Can Transformer perform 2D object- and region-level recognition from a pure sequence-to-sequence perspective with minimal knowledge about the 2D spatial structure? To answer this question, we present You Only Look at One Sequence (YOLOS), a series of object detection models based on the vanilla Vision Transformer with the fewest possible modifications, region priors, as well as inductive biases of the target task. We find that YOLOS pre-trained on the mid-sized ImageNet-1k dataset only can already achieve quite competitive performance on the challenging COCO object detection benchmark, e.g., YOLOS-Base directly adopted from BERT-Base architecture can obtain 42.0 box AP on COCO val.

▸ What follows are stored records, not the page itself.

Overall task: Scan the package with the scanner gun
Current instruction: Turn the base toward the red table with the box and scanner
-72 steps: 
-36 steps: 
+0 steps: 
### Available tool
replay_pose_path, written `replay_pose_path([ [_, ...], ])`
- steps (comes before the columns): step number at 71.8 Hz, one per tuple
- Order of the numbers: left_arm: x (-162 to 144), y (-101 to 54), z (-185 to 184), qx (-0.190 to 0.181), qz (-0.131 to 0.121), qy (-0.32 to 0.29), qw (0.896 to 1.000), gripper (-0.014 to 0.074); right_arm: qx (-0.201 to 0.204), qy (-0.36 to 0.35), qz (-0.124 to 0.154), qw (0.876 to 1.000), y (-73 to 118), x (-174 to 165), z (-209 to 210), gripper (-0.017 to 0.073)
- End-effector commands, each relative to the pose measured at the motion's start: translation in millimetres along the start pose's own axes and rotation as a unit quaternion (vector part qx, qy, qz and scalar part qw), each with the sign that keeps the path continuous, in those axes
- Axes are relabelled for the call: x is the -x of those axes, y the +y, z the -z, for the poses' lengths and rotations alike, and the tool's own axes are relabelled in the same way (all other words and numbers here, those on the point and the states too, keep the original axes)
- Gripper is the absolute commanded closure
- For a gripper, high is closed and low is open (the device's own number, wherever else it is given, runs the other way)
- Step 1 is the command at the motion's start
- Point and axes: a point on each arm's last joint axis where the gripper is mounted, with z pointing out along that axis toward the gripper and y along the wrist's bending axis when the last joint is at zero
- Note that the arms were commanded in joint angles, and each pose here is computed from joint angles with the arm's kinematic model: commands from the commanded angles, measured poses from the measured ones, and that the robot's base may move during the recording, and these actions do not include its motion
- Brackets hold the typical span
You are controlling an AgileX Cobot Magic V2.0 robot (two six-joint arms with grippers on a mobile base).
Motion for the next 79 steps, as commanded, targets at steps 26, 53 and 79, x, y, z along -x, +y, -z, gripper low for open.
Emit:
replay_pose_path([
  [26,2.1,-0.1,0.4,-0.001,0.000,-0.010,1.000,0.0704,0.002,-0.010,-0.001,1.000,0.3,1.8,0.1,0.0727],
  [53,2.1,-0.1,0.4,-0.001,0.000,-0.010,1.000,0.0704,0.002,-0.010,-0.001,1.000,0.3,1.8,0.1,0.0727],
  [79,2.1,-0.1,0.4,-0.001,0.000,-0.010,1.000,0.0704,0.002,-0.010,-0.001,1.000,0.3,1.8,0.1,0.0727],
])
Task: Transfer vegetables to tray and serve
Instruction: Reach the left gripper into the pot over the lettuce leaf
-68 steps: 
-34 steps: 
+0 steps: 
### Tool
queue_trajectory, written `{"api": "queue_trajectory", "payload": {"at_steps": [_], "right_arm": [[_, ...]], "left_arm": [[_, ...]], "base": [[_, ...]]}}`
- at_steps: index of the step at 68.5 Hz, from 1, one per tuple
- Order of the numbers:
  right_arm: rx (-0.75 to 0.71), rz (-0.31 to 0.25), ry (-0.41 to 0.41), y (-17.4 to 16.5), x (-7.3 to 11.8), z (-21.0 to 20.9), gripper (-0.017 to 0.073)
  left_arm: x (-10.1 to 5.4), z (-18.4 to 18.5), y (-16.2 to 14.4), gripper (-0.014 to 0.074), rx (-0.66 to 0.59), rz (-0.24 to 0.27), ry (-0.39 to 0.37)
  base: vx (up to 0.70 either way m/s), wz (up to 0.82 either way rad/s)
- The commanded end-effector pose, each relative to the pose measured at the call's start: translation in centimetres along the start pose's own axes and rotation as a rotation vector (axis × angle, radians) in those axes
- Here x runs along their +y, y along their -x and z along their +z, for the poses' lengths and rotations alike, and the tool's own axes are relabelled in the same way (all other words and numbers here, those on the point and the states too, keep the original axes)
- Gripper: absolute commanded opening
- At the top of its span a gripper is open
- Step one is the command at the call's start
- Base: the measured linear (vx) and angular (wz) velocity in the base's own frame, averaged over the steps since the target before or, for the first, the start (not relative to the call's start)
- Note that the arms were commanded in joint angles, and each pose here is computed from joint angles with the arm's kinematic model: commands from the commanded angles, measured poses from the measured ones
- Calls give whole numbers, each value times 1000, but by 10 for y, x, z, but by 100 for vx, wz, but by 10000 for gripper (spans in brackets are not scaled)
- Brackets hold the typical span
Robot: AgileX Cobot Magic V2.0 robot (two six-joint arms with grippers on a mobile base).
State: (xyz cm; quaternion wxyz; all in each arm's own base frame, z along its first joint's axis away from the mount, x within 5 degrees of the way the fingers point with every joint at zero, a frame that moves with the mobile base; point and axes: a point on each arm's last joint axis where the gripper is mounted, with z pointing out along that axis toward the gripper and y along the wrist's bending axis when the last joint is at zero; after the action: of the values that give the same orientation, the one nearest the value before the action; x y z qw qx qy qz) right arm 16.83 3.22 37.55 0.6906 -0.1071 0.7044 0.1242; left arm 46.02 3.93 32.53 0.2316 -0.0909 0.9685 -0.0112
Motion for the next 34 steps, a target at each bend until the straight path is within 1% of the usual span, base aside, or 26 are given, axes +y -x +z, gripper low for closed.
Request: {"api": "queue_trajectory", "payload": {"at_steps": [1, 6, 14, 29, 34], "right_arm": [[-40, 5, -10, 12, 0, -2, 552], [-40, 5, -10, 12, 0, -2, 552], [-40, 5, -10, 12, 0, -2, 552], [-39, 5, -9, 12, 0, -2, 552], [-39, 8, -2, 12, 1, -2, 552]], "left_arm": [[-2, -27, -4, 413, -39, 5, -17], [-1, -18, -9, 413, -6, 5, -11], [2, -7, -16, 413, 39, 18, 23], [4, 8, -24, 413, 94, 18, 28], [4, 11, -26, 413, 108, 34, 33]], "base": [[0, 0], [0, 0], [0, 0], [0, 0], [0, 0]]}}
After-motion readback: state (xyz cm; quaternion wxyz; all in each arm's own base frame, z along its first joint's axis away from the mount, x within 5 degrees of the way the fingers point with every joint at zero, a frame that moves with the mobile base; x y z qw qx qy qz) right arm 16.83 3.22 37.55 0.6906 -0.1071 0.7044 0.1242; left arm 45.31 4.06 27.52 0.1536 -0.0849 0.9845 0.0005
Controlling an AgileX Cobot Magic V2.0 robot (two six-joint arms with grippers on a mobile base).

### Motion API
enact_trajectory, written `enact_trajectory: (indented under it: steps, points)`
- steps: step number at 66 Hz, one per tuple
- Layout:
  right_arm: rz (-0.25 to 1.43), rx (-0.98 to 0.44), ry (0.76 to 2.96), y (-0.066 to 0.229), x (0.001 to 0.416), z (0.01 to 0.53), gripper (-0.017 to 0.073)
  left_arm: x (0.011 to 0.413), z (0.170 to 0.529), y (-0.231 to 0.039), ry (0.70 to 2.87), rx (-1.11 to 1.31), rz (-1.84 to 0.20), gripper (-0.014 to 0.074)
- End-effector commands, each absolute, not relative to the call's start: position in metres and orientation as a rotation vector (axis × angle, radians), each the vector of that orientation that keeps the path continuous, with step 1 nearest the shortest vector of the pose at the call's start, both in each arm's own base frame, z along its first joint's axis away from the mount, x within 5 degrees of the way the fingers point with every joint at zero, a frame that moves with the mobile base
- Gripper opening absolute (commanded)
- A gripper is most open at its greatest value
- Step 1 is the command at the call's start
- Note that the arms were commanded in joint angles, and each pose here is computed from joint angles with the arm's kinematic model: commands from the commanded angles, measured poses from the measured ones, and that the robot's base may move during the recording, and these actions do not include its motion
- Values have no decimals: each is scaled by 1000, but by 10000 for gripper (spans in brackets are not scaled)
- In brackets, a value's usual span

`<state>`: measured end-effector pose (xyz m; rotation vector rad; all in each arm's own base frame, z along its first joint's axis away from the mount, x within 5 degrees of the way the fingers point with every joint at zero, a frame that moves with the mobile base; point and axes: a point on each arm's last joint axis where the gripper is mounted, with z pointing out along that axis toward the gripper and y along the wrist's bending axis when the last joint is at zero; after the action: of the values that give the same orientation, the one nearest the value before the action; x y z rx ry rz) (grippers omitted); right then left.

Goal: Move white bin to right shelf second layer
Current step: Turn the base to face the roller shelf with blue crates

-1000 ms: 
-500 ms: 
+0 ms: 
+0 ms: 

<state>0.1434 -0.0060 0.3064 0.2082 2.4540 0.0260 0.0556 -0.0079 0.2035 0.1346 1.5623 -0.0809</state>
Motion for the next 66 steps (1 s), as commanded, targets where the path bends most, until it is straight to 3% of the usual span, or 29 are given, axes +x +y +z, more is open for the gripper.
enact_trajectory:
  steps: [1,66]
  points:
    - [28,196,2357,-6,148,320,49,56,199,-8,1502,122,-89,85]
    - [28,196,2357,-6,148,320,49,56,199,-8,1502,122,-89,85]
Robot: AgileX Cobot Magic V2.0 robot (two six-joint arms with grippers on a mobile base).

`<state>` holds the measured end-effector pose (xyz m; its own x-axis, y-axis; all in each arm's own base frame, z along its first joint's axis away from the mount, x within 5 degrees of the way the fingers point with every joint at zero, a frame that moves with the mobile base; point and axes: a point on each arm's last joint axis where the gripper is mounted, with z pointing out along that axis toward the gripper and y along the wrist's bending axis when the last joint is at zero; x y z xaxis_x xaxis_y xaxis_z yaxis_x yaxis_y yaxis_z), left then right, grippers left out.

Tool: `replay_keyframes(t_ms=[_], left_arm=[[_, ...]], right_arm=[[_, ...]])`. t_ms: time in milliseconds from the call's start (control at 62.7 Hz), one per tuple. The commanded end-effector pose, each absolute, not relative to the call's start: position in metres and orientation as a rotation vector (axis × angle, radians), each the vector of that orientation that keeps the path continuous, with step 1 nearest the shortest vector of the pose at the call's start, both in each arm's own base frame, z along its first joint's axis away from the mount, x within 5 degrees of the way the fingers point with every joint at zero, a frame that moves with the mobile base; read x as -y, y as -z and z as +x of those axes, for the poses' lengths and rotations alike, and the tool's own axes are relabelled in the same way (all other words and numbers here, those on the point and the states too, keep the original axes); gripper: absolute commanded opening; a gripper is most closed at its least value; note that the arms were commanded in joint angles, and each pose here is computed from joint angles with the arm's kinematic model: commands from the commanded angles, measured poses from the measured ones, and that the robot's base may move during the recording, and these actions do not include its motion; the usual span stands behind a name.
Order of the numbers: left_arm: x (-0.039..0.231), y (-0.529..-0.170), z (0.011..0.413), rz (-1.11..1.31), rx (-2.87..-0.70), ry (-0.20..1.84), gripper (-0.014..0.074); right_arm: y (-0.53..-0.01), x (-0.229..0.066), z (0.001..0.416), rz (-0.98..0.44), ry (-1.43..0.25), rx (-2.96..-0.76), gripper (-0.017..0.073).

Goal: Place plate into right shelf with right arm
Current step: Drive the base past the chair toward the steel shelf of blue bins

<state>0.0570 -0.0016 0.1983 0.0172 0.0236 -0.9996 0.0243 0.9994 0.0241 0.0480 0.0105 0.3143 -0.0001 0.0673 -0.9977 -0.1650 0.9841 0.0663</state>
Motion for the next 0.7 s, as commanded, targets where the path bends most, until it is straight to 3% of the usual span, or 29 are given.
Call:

We also discuss the impacts as well as limitations of current pre-train schemes and model scaling strategies for Transformer in vision through YOLOS. Code and pre-trained models are available at https://github.com/hustvl/YOLOS.

Paper Structure

This paper contains 38 sections, 2 equations, 5 figures, 9 tables.

Figures (5)

  • Figure 1: YOLOS architecture overview. "Pat-Tok" refers to $[\mathtt{PATCH}]$ token, which is the embedding of a flattened image patch. "Det-Tok" refers to $[\mathtt{DET}]$ token, which is a learnable embedding for object binding. "PE" refers to positional embedding. During training, YOLOS produces an optimal bipartite matching between predictions from one hundred $[\mathtt{DET}]$ tokens and ground truth objects. During inference, YOLOS directly outputs the final set of predictions in parallel. The figure style is inspired by ViT.
  • Figure 2: Visualization of all box predictions on all images from COCO $\mathtt{val}$ split for the first ten $[\mathtt{DET}]$ tokens. Each box prediction is represented as a point with the coordinates of its center normalized by each thumbnail image size. The points are color-coded so that blue points corresponds to small objects, green to medium objects and red to large objects. We observe that each $[\mathtt{DET}]$ token learns to specialize on certain regions and sizes. The visualization style is inspired by DETR.
  • Figure 3: The statistics of all ground truth object categories (the red curve) and the statistics of all object category predictions from all $[\mathtt{DET}]$ tokens (the blue curve) on all images from COCO $\mathtt{val}$ split. The error bar of the blue curve represents the variability of the preference of different tokens for a given category, which is small. This suggests that different $[\mathtt{DET}]$ tokens are category insensitive.
  • Figure 4: The self-attention map visualization of the $[\mathtt{DET}]$ tokens and the corresponding predictions on the heads of the last layer of two different YOLOS-S models.
  • Figure 5: The self-attention map visualization of the $[\mathtt{DET}]$ tokens and the corresponding predictions on the heads of the last layer of two different YOLOS-S models.